*Exercise goal*:
A complete, exact retyping of the data below is required.

+++++

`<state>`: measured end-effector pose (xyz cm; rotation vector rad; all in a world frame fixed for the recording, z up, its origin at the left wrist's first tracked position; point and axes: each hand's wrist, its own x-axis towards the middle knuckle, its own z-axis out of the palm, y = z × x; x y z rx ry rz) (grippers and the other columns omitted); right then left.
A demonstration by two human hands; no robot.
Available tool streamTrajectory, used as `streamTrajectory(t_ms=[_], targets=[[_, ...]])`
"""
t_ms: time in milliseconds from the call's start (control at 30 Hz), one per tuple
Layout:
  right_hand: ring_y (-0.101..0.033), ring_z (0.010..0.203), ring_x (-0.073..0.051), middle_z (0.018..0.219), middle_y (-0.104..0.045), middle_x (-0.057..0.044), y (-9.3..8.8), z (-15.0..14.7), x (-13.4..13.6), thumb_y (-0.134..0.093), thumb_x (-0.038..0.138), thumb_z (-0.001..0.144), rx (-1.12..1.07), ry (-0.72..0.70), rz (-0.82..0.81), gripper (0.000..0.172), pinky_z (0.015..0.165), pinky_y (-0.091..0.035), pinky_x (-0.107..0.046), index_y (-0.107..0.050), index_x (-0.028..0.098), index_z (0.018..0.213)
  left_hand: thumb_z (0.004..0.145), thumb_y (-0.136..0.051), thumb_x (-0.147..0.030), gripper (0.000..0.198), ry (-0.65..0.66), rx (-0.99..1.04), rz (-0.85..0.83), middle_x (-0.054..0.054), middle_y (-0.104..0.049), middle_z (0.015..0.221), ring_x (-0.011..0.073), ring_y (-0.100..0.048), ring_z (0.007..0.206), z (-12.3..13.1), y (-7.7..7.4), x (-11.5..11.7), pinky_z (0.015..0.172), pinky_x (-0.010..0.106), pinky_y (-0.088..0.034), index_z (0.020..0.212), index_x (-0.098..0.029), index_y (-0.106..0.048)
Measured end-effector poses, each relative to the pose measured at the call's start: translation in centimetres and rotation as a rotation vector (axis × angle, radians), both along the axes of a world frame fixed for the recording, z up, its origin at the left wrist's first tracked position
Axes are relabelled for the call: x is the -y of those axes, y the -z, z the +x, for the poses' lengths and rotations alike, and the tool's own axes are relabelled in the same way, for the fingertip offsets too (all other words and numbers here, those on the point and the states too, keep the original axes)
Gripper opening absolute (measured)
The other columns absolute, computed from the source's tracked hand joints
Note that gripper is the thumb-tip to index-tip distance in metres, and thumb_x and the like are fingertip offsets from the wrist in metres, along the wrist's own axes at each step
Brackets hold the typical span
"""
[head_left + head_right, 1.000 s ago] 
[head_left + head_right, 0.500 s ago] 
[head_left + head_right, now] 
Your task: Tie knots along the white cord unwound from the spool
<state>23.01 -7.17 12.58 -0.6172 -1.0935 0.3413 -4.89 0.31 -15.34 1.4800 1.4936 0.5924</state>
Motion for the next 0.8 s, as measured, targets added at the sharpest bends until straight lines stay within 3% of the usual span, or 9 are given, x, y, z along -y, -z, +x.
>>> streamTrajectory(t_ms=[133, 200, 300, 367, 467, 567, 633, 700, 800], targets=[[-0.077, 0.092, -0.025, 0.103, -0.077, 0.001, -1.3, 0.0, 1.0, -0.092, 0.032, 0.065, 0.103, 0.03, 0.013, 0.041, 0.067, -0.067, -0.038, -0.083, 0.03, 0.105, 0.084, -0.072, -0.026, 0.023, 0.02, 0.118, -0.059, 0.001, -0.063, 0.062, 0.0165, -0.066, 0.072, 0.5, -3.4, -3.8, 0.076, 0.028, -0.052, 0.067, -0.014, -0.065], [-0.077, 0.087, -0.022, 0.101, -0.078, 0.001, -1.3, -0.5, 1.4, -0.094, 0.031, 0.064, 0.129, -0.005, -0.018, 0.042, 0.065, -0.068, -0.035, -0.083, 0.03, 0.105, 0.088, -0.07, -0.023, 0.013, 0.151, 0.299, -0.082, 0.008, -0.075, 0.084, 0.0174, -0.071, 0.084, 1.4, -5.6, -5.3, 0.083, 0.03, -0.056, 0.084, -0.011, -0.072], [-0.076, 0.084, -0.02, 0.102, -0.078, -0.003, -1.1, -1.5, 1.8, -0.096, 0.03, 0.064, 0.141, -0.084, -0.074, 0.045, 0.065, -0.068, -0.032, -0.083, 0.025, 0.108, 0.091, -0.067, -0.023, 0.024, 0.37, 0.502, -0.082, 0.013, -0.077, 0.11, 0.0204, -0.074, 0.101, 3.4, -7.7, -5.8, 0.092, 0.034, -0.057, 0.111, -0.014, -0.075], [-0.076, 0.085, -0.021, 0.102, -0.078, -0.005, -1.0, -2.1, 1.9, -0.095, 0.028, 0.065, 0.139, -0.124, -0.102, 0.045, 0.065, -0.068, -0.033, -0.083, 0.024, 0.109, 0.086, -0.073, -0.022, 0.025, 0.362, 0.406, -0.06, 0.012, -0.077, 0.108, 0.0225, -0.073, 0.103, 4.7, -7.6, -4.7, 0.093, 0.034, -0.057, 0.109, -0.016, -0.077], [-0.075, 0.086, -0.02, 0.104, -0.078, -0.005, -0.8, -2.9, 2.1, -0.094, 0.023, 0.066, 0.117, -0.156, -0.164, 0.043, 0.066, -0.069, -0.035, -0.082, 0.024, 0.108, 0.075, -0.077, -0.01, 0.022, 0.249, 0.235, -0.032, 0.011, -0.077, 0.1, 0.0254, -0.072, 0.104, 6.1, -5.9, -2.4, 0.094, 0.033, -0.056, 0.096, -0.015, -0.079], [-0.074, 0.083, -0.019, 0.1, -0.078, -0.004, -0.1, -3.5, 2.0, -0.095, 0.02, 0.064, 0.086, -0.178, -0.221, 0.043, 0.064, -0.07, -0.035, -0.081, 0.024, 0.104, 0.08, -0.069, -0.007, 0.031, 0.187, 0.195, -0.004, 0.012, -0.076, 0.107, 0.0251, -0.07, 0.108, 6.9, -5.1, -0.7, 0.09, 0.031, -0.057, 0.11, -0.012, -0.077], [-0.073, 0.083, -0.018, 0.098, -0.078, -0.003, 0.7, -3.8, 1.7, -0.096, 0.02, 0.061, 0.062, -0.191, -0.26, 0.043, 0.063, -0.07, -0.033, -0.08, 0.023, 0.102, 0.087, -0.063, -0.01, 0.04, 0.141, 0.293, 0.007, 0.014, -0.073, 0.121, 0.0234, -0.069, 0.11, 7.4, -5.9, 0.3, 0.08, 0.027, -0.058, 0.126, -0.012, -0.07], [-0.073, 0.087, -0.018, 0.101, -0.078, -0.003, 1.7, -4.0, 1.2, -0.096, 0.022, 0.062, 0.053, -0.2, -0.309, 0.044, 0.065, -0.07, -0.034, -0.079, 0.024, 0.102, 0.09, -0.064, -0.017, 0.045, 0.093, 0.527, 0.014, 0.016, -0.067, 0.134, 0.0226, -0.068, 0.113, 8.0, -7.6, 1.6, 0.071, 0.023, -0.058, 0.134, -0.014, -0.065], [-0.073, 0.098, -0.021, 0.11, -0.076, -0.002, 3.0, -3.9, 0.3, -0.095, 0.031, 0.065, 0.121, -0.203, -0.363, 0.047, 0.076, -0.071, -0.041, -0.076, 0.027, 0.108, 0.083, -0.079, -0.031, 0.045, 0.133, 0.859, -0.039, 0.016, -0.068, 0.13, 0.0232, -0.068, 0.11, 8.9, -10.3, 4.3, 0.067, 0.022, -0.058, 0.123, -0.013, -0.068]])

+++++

*Completed exercise*:
`<state>`: measured end-effector pose (xyz cm; rotation vector rad; all in a world frame fixed for the recording, z up, its origin at the left wrist's first tracked position; point and axes: each hand's wrist, its own x-axis towards the middle knuckle, its own z-axis out of the palm, y = z × x; x y z rx ry rz) (grippers and the other columns omitted); right then left.
A demonstration by two human hands; no robot.
Available tool streamTrajectory, used as `streamTrajectory(t_ms=[_], targets=[[_, ...]])`
"""
t_ms: time in milliseconds from the call's start (control at 30 Hz), one per tuple
Layout:
  right_hand: ring_y (-0.101..0.033), ring_z (0.010..0.203), ring_x (-0.073..0.051), middle_z (0.018..0.219), middle_y (-0.104..0.045), middle_x (-0.057..0.044), y (-9.3..8.8), z (-15.0..14.7), x (-13.4..13.6), thumb_y (-0.134..0.093), thumb_x (-0.038..0.138), thumb_z (-0.001..0.144), rx (-1.12..1.07), ry (-0.72..0.70), rz (-0.82..0.81), gripper (0.000..0.172), pinky_z (0.015..0.165), pinky_y (-0.091..0.035), pinky_x (-0.107..0.046), index_y (-0.107..0.050), index_x (-0.028..0.098), index_z (0.018..0.213)
  left_hand: thumb_z (0.004..0.145), thumb_y (-0.136..0.051), thumb_x (-0.147..0.030), gripper (0.000..0.198), ry (-0.65..0.66), rx (-0.99..1.04), rz (-0.85..0.83), middle_x (-0.054..0.054), middle_y (-0.104..0.049), middle_z (0.015..0.221), ring_x (-0.011..0.073), ring_y (-0.100..0.048), ring_z (0.007..0.206), z (-12.3..13.1), y (-7.7..7.4), x (-11.5..11.7), pinky_z (0.015..0.172), pinky_x (-0.010..0.106), pinky_y (-0.088..0.034), index_z (0.020..0.212), index_x (-0.098..0.029), index_y (-0.106..0.048)
Measured end-effector poses, each relative to the pose measured at the call's start: translation in centimetres and rotation as a rotation vector (axis × angle, radians), both along the axes of a world frame fixed for the recording, z up, its origin at the left wrist's first tracked position
Axes are relabelled for the call: x is the -y of those axes, y the -z, z the +x, for the poses' lengths and rotations alike, and the tool's own axes are relabelled in the same way, for the fingertip offsets too (all other words and numbers here, those on the point and the states too, keep the original axes)
Gripper opening absolute (measured)
The other columns absolute, computed from the source's tracked hand joints
Note that gripper is the thumb-tip to index-tip distance in metres, and thumb_x and the like are fingertip offsets from the wrist in metres, along the wrist's own axes at each step
Brackets hold the typical span
"""
[head_left + head_right, 1.000 s ago] 
[head_left + head_right, 0.500 s ago] 
[head_left + head_right, now] 
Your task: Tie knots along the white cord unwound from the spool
<state>23.01 -7.17 12.58 -0.6172 -1.0935 0.3413 -4.89 0.31 -15.34 1.4800 1.4936 0.5924</state>
Motion for the next 0.8 s, as measured, targets added at the sharpest bends until straight lines stay within 3% of the usual span, or 9 are given, x, y, z along -y, -z, +x.
>>> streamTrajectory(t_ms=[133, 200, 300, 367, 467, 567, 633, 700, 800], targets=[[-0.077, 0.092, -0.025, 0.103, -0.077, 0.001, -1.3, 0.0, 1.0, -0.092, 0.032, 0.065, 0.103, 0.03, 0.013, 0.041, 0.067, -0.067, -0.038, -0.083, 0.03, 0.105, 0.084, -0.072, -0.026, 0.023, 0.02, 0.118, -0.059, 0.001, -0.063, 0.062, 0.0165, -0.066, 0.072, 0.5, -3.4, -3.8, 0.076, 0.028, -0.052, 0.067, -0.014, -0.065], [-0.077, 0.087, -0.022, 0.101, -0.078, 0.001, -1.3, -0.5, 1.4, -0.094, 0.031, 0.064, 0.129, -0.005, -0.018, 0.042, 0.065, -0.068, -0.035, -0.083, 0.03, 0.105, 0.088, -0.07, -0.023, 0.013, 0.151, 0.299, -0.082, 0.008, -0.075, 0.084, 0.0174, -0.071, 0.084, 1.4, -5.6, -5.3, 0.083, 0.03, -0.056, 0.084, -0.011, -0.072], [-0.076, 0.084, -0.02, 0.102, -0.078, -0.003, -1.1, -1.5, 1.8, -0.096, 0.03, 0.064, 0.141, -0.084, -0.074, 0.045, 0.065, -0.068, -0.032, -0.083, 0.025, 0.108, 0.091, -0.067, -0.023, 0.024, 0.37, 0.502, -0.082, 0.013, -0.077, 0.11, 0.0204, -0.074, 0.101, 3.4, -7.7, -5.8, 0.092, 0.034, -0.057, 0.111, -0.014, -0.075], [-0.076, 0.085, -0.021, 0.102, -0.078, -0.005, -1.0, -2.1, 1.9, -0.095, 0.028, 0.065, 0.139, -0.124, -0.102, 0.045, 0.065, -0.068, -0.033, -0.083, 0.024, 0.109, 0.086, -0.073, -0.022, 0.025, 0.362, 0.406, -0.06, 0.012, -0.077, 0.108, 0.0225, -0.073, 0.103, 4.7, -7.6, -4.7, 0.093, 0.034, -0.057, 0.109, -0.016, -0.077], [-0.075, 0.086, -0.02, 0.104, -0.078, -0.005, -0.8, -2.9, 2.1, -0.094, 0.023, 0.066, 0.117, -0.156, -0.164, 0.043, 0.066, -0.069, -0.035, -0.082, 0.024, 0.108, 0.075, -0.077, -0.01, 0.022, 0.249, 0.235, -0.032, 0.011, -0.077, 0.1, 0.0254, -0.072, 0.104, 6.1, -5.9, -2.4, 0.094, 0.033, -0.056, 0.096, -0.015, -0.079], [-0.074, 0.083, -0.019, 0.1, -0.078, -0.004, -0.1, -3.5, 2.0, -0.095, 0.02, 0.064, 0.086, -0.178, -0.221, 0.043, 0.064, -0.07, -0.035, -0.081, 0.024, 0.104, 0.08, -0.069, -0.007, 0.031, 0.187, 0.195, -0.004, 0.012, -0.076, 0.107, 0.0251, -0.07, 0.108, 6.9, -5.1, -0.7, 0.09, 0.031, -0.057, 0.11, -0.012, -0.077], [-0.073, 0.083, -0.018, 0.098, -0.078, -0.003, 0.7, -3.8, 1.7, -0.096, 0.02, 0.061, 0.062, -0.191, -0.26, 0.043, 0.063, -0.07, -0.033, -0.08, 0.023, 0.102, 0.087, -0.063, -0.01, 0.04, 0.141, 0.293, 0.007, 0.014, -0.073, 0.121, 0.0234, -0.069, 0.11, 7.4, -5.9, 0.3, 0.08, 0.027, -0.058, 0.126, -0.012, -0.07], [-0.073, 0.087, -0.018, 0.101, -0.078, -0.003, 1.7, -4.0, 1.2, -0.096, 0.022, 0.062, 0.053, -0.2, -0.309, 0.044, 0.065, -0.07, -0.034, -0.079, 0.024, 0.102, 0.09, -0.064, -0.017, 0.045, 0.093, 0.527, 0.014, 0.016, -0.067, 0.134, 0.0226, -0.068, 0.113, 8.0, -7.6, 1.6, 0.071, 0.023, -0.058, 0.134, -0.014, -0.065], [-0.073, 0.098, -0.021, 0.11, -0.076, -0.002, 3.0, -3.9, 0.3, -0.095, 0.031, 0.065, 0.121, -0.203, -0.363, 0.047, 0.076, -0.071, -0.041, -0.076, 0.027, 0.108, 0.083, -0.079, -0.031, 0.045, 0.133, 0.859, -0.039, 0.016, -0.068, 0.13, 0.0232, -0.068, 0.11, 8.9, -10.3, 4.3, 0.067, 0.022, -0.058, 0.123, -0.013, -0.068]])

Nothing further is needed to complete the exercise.